I’m Asian enough to have received unwanted attention and advances from a HS teacher who cornered me privately to share that the only woman he ever loved was Asian, but white enough that when filing a police report after my most recent sexual assault, the officer automatically checked the box as white.

I’m white enough to have a white friend tell me I won’t be seeing as much of her because she’s trying to prioritize BIPOC friendships, but Asian enough to be told I was “overreacting” at work when I didn’t want video segments on Filipino cuisine to be labeled “Bizarre Bites.”

I’m white enough to eagerly anticipate a Christmas meal of kielbasa and pierogies, but Asian enough that I felt the stares of extended family at my Polish grandfather’s funeral.

What makes me feel extra connected to other Asians in this moment is attempting to have our experiences legitimized by the culturally dominant and declining white population in this country. Knowing that as much as I’m documenting all of this to embalm my own feelings during this time, I’m begrudgingly aware that I’m writing to an audience, craving validation. That though I name my privilege, I annoyingly still thirst to share my pain. But I write anyway, despite wrestling with feelings of self indulgence and fearing both vulnerability and judgement — no doubt a byproduct of rejecting the implicit mandate/expectation to stay heads down and silent.

Reflecting on the impact of these Asian cultural associations further fuels my strong impulse to revisit the past. My mom and my aunt have regularly questioned this, as they’re less invested in our family history, but when increasingly it feels as if it’s an accepted, unavoidable lot for Asian lives to be deemed unimportant, erased, and forgotten, I want to fulfill my grandpa’s wishes.
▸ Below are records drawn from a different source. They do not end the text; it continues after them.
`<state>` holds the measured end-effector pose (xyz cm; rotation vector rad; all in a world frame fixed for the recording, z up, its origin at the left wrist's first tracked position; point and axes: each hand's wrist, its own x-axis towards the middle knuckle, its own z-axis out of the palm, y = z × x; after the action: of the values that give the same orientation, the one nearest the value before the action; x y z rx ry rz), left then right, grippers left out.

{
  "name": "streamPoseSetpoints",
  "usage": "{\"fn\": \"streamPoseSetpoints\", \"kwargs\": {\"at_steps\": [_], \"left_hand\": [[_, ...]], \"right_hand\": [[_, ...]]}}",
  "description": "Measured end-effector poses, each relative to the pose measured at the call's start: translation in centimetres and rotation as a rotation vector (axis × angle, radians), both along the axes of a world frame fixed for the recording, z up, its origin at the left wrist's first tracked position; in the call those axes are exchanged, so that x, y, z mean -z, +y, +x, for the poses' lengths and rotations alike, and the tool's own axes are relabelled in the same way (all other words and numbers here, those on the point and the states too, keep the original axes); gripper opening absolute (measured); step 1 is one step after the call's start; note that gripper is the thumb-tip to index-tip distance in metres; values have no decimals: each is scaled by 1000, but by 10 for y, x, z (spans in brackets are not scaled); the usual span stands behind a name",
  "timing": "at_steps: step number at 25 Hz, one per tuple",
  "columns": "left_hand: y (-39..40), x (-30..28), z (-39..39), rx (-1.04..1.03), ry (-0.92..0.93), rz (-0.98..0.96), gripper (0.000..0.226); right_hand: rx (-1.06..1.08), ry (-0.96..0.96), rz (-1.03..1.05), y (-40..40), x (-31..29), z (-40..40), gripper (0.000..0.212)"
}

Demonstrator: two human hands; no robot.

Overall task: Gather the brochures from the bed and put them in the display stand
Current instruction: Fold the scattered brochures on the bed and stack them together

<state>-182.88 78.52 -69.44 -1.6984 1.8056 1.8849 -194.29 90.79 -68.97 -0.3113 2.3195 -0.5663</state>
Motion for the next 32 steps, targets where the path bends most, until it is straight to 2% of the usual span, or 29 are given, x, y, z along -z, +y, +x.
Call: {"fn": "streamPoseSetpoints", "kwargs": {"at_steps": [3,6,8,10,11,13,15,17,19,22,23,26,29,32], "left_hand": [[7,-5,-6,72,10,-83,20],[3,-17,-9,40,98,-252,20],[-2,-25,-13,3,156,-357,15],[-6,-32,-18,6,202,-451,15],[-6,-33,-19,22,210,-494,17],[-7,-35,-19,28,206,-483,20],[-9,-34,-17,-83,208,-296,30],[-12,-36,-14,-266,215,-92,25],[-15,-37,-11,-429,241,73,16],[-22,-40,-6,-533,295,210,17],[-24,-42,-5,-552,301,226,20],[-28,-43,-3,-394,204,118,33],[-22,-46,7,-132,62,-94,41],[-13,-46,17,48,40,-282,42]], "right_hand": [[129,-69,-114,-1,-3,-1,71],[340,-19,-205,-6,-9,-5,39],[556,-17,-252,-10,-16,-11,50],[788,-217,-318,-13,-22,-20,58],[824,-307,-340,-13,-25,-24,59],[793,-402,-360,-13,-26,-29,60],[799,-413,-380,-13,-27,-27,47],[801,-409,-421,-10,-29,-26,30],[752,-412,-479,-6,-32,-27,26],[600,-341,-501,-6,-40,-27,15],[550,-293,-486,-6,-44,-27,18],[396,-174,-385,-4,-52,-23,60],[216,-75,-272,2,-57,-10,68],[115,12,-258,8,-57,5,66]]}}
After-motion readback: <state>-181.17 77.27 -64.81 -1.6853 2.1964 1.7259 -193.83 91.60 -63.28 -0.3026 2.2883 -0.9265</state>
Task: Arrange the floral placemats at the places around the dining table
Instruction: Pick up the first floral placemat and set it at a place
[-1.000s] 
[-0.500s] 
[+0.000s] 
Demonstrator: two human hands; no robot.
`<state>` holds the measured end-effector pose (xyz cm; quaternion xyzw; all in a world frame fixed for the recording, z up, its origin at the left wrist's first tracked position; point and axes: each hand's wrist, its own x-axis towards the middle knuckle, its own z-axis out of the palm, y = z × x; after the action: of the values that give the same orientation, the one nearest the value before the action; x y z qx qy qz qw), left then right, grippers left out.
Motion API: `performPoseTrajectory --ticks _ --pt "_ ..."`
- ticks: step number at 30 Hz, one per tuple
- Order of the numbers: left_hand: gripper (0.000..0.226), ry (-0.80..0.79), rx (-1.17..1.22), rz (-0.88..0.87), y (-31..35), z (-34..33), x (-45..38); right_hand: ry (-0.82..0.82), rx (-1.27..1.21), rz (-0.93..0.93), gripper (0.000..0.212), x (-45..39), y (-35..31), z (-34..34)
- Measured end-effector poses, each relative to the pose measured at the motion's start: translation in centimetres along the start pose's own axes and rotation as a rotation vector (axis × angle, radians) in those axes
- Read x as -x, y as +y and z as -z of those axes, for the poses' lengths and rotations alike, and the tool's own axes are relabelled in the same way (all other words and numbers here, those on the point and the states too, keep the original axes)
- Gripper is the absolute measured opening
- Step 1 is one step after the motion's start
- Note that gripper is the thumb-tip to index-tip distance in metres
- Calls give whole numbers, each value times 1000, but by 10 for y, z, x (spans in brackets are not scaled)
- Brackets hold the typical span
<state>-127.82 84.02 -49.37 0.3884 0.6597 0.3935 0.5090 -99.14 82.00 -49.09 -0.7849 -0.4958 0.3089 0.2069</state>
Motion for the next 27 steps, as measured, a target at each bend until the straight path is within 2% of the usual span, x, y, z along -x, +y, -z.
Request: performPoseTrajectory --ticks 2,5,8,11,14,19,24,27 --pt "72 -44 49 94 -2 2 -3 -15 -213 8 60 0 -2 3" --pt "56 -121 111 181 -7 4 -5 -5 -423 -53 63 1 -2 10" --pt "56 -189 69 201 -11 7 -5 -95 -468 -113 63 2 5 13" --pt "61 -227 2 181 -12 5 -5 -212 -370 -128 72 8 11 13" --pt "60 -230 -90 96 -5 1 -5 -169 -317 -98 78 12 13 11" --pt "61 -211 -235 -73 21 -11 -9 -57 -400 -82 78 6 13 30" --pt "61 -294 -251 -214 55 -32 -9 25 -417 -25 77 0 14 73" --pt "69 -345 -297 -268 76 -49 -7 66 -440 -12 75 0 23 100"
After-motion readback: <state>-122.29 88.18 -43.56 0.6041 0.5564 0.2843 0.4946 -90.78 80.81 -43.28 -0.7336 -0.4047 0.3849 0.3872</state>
Channeling what pulled me to suddenly stop in front of my Chinese great grandparents graves when visiting the Nu’uanu Memorial Park for the first time, and being able to close my eyes and vividly recall sitting with my grandpa in front of the picture window in Alewa Heights, spending evenings eating boiled peanuts while watching the sunset, I want to honor and recognize what it means to be (half) Asian in this country, and to be counted as part of this legacy.